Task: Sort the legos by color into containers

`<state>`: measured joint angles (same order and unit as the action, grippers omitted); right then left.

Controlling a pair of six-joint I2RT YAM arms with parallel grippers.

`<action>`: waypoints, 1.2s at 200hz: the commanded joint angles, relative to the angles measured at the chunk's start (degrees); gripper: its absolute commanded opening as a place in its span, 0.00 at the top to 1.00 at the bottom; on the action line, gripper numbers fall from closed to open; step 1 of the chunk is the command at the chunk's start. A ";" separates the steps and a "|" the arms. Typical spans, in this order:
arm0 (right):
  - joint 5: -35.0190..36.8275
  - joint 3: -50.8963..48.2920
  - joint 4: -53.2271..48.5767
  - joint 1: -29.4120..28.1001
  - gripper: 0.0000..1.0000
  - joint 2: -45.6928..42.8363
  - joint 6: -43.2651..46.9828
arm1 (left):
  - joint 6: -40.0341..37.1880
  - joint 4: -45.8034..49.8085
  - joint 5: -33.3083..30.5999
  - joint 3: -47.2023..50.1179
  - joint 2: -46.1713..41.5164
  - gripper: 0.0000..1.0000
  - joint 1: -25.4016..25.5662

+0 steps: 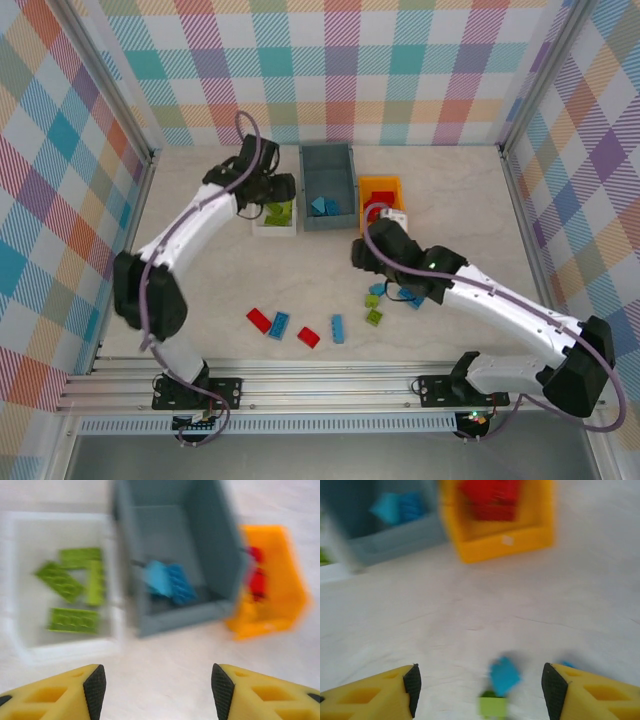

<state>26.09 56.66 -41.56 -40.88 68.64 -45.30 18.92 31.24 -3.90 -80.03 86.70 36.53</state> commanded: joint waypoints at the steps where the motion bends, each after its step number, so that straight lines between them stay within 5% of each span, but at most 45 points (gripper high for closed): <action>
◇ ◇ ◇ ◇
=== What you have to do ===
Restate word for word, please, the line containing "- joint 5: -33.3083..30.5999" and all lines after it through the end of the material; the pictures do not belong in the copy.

=== Task response ===
  - joint 5: -33.3083..30.5999
  - joint 3: -47.2023..50.1179
  - joint 2: -46.1713..41.5164
  - gripper: 0.0000..1.0000
  - joint 1: -25.4016..25.5662

+0 steps: 

<state>26.09 56.66 -41.56 -40.88 68.64 -45.30 18.92 31.24 -3.90 -80.03 86.70 36.53</state> commanded: joint waypoints at the steps where the motion bends, each after its step number, so that straight lines between them stay within 5% of each span, but at most 45 points (gripper high for closed): <action>

Nothing remains to be answered in this exercise.